That best describes our past month largely unplugged.We have a few more days until our regular internet connection is established. Meanwhile we have been using a mobile broadband stick which has allowed us a few minutes each to check mail, look up train/plane schedules, google maps, and to check in with our son in Korea. It has been a mixed blessing.
My Flickr and photography networks are sorely missed. Sorely missed. I have used up a few of my minutes downloading more tutorials to work through offline which greatly inspires and stretches my imagination, hones some skills. On the flipside there were also some deeply embittered bloggers, right where we left them weeks ago, having found new subjects to attack, fixate, and expound upon. I don't miss that. As Jane Eyre says,
“Life appears to me too short to be spent in nursing animosity or registering wrongs.”
Much too short.
Coincidentally, during this low-tech period, I came across a
recent issue of Newsweek. (link to article) The cover sports a distressed individual with the word "iCrazy" overhead. Having some Luddite tendencies myself, it caught my eye. What I learned though is that while the ill effects of social media have been hypothesized since the get-go, there is now solid clinical evidence that our smart phone world is not making us smarter. In fact, it is shrinking our brains. As in, mri's of heavy internet users mirror those of drug addicts with "fundamentally altered frontal cortex's" "abnormal white matter" and a shrinkage of up to 20% of gray matter. In lay terms – that is the part of your brain that controls memory, senses, speech and emotion.
Emotions, it seems, don't fare well at all with regular internet use. Particularly vulnerable are those who are prone to depression and anxiety. Doctors now find there is a "direct link" between internet use and depression. It is not just technology users who suffer. Do you surf while you nurse your baby? Psychologist Sherry Turkle warns that "a mother made tense by text messages is going to be experienced as tense by the child. " That tension is interpreted by the child as coming from the mother- child relationship. Think about that, new moms. A lot.
This is not strictly just an emotional appeal however. In Tel Aviv they are they have published the first cases of internet related psychosis. They believe internet communication to be capable of causing true psychotic phenomenon. In Asia they have resorted to treating teens with gaming addictions through electric shock therapy. A Stanford doctor found that executives with heavy internet usage failed the official test for multiple personality disorders. This may be more common than you imagine.

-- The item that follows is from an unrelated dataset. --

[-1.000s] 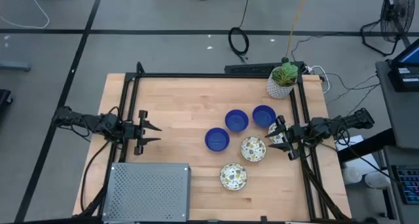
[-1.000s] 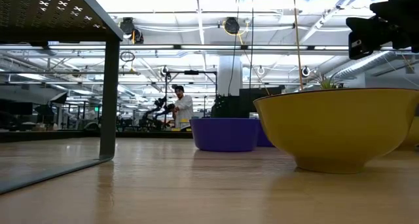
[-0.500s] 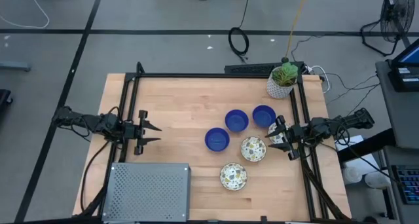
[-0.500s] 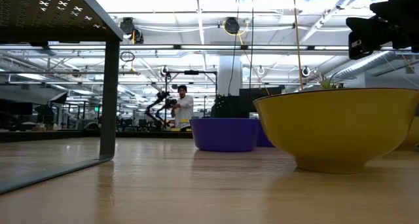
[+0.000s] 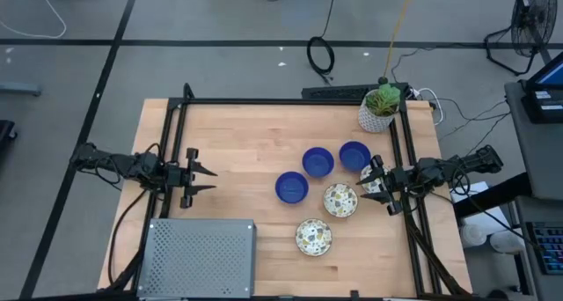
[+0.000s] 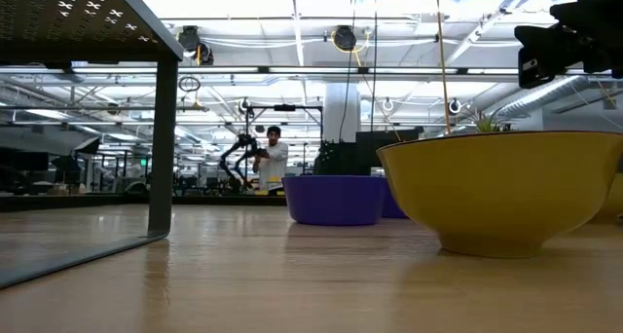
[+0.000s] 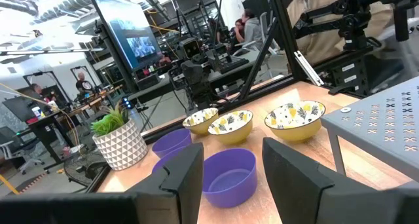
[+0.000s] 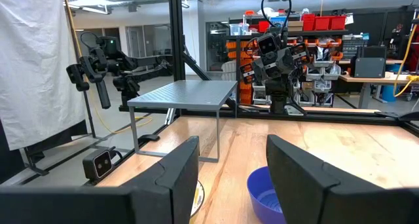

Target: Pick & Place Mini bowls

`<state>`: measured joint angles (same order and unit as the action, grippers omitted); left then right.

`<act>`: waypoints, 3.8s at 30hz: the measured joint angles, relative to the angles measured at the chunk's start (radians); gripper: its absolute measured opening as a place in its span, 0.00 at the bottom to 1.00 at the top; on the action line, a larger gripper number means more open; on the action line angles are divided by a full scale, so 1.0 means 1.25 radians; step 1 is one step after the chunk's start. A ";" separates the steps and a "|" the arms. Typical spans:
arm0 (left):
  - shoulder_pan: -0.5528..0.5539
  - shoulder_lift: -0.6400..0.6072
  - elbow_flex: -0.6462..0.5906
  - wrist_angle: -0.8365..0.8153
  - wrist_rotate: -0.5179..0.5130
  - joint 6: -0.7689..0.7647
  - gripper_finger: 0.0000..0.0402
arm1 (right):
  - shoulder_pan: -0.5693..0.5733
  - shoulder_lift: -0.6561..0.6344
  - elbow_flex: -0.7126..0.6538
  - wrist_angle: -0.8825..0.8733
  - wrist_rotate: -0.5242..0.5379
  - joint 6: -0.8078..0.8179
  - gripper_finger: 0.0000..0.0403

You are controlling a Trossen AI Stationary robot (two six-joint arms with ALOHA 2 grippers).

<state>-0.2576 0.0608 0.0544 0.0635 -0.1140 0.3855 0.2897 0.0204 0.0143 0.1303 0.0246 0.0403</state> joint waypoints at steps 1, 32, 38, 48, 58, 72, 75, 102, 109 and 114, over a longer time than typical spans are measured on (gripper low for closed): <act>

"We could create the the most wonderful world for our kids, but it's not going to happen if we're in denial," warns a pharmocology professor from Oxford. It's not going to happen.
I am making this article and the book mentioned,
iDisorder, required reading for my teens. I am reading and considering myself. I love beauty. I love being able to step into a virtual art gallery in a few free moments and be refreshed, to walk away with new ideas for photography techniques or compositions, to download notes for the current novel we are reading. But this is serious stuff and I think that surfing may needs be limited to a couple days per week where I can load up my blog and download tutorials.
We need to model for our kids. We are responsible for forming those little brains and it pains me to think we, collectively, are sending a host of children into the world with 'altered' brains, or attempting this great vocation of parenting them with less than full working capacity in our own. So instead of attempting some days off the computer periodically, perhaps scheduling a few days on is wiser.
It is a tool. We probably need it for everything from reserving tickets to paying bills to receiving children's homework assignments, just as we need vehicles and so on. But, since this particular tool has far more addictive qualities than others, just as we don't need to be strapped into our cars all day and night or shackled to our microwaves we do not need to be at the beck and call of our Facebook account or our Twitter feed.
* Much of this information was asserted in Simplicity Parenting years ago where they urge anyone experiencing anxiety or depression in their children or themselves to take concrete steps to simplify, to unplug (tv, cpu, news), to quiet their world. It is a highly recommended read.